The display was the first to take place after victims appealed directly to Prime Minister Hun Sen for assistance by demonstrating in front of his residence in Phnom Penh and Takhmao town.
Up to 30,000 accounts are believed to have been compromised in March, resulting in the loss of up to $27 million from traders’ accounts.
In June, GFX began offering compensation packages, offering to reimburse victims, 20 to 30 percent of the principal invested.
The firm has remained steadfast in its conviction that both the company and investors are victims. It has encouraged investors to forfeit their rights to take legal action against the company and press charges against two foreign nationals.
“There used to be thousands of us, but most people have accepted the offer because they lost hope or they needed the money because of Covid,” a victim, 38, who claimed to have lost $15,000 told Khmer Times under the condition of anonymity.
“There are probably about 400 of us left now. I won’t blame the employees, my agreement is with GFX, not them,” he continued.
High profile representatives have not stepped aside and have combined groups to represent the diminishing group of holdouts.
“Victims have found it difficult to wait any longer for a solution since they worked so hard to ask for help but were not offered a better solution. The pressure of the deadline forced many people to accept the 30 percent compensation package,” a newly appointed representative said.
GFX has postponed its deadline for investors to accept the retribution package four times. The most recent was on Oct 26.

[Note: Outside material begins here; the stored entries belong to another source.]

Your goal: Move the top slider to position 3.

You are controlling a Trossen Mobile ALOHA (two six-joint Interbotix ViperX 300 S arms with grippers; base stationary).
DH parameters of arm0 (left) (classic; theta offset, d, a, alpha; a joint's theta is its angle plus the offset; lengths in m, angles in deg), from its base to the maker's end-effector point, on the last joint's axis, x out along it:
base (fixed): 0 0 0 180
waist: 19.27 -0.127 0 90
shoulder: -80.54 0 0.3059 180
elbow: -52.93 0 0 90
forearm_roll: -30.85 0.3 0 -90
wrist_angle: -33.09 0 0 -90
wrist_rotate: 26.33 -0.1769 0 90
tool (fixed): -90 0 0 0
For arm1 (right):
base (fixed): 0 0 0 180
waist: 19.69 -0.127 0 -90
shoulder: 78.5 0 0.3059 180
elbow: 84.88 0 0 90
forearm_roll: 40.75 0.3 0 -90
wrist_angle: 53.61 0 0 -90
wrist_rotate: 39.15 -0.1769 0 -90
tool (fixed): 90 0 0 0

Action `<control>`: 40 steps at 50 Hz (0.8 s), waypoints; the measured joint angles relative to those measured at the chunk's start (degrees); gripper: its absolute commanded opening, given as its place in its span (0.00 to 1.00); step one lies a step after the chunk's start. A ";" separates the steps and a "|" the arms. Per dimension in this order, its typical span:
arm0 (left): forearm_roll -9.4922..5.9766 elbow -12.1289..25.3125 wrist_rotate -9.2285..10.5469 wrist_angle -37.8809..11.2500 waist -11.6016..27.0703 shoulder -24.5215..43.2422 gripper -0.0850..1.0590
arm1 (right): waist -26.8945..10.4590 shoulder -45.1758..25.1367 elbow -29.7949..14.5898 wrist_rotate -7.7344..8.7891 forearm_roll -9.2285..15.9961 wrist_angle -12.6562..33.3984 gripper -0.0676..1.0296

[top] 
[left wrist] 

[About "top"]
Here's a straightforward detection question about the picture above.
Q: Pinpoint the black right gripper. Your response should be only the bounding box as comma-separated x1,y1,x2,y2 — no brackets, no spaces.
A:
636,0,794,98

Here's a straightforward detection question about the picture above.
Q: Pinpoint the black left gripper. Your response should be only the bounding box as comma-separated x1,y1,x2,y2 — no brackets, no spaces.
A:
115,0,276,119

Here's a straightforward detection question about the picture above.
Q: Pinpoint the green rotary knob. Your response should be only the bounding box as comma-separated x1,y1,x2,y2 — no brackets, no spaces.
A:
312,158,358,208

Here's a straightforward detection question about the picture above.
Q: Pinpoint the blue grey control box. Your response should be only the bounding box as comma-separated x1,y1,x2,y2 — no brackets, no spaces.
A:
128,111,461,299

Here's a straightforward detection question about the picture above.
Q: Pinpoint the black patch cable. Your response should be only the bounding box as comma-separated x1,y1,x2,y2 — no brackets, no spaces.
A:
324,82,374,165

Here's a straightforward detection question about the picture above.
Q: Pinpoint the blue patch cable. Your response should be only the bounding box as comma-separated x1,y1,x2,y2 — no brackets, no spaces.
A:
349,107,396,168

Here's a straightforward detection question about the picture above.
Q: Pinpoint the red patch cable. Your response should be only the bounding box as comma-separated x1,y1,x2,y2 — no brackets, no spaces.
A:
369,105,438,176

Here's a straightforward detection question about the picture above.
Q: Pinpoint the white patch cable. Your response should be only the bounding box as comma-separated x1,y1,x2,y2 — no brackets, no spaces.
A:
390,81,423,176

“The company has remained silent and not provided any information since Sept 15. Our group’s intenion today is to give the company a letter that we have waited to negotiate for the last seven months but the company has not sat down with us at all. We want to follow the recommendation of Prime Minister Hun Sen and settle the matter outside of the court,” the representative continued.
Experts have previously gone on record to allege GFX was a Ponzi Scheme from its inception.
A high-profile businesses leader previously shared an email which alerted authorities last year that the company was “a scam” but the Securities and Exchange Regulators of Cambodia (SERC) allegedly did not respond to the complaint.
“GFX is a bit of a throwback to the scandals that plagued the banking and property sector in previous decades … almost every family has a story. What makes this story unique is the high-profile names and families connected to the company,” he said.
One victim said she had lied to her family and told them she had only lost about $500 when she had actually lost $15,000.
“My grandmother lost money in something like this back in 2001. When I told them about it, they begged me not to trust GFX but I didn’t listen because I saw that the people in charge of the company are very powerful, so I trusted them, to my folly” she said.